The amount of data in our world has been exploding. Analyzing large data sets—so-called big data—has become a key basis of competition, driving growth and innovation. The increasing volume and detail of information captured by enterprises, and the rise of multimedia and social media, have all been fueling exponential growth in data.[vi] As a result, businesses now have broad and deep visibility into their stakeholders’ behaviors and values. But which information matters most? Big data offers promise in making sense of this complexity.

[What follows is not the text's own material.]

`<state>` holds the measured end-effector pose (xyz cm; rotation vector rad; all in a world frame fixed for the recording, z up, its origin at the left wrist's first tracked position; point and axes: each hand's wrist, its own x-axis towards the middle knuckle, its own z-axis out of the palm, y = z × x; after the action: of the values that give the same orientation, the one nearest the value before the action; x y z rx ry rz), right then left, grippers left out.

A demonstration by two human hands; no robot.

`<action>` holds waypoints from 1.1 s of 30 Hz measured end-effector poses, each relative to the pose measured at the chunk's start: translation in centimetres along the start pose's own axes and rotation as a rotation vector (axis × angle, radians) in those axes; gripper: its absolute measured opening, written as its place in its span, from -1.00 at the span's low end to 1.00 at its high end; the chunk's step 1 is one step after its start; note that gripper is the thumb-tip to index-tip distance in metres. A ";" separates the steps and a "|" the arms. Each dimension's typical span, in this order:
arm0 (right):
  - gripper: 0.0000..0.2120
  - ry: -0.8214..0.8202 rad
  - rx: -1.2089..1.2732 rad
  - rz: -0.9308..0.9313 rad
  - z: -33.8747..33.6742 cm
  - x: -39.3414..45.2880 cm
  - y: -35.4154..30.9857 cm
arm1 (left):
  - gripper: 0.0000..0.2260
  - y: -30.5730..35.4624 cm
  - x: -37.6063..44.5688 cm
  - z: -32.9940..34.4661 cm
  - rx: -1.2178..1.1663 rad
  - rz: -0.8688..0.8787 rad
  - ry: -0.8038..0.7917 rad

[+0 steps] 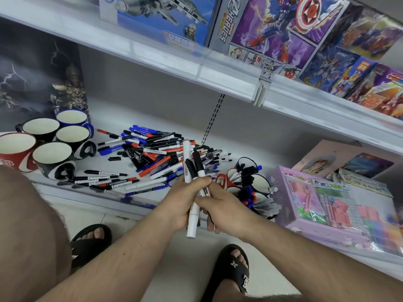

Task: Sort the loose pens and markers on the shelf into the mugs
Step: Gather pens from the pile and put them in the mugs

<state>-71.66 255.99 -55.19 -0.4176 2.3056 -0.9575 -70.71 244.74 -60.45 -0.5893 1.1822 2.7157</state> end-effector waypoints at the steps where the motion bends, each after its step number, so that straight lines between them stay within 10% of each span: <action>1: -0.75 0.009 -0.030 -0.015 -0.3 0.0 0.0 | -0.93 0.0 0.2 -0.1 -0.002 0.001 0.003; 10: -0.89 0.349 -0.136 -0.084 -4.2 0.5 -0.1 | -0.77 -0.3 0.8 -0.4 0.274 0.139 -0.115; 16: -0.56 0.498 -0.262 -0.153 -3.3 0.7 -0.5 | -0.59 -0.5 1.0 0.2 0.490 0.178 -0.214; 28: -0.96 0.348 -0.005 0.020 -4.2 1.6 -0.4 | -0.66 -1.3 0.9 0.0 0.383 0.079 -0.282; 33: -0.60 0.236 0.329 0.112 -5.7 1.7 0.4 | -0.54 -1.4 1.2 0.0 0.307 0.010 -0.250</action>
<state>-76.57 258.46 -52.99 -0.0397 2.2868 -1.3602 -71.48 245.65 -61.89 -0.1986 1.4885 2.4505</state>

The few businesses that have successful migrated from print-first to digital-first models have invested significantly in building in-house data and analytics teams.[vii] While the growing importance of data analysts should not be under-estimated, the need for creative thinking in the changing world of marketing has never been greater. Note the rise in recruitment of ‘data scientists,’ who are savvy in computer science but – crucially – also able to apply creative thinking to data-driven challenges.

5. Mobile matters

The number of mobile-connected devices will exceed the world’s population in 2013.[viii] In 2012, mobile subscriptions in China surpassed 1 billion and mobile Web users overtook PC access to the web.[ix] Millions of people in developing countries may never own a book or a computer, but they do own a mobile phone.

To move forward in “mobile optimization” means content must be conceived of and designed explicitly for mobile devices. Every experience offered through digital channels – every web page, shopping cart and piece of rich content – must work well on any device in any location. Customers generally understand that concessions need to be made for the smaller screen, touchscreen input, and slower speed, but they won’t accept unnecessary hassle or delay. Apps are a part of today’s approach to mobile, but they are not a cure-all to this challenge, as use of the mobile web increases daily.[x]

6. The Internet is the classroom

The education industry is experiencing dramatic disruption. Profits and enrollment at for-profit colleges and universities in the United States are growing at a staggering rate.[xi] We’re witnessing the proliferation of “massive open online courses (“MOOCs”).[xii] Education start-ups are creating and offering online study groups, flashcards, lecture notes, and a wealth of other tools for free. Investment in education technology companies increased from less than $100 million in 2007 to nearly $400 million last year.[xiii] And while digital textbooks have been slow to gain adoption, many education providers are turning away from print textbooks in favor of digital devices in classrooms and lecture halls. In response, some publishers are diving head-first into the growing business of online education.[xiv]

The disruptive power of information technology may be our best hope for containing the soaring costs that are driving a growing number of students into ruinous debt or out of higher education altogether. It is also a potential boon to those displaced workers under pressure to become “life-long learners.” But this disruptive power also poses a potential existential threat to many physical universities and traditional textbook publishers.[xv]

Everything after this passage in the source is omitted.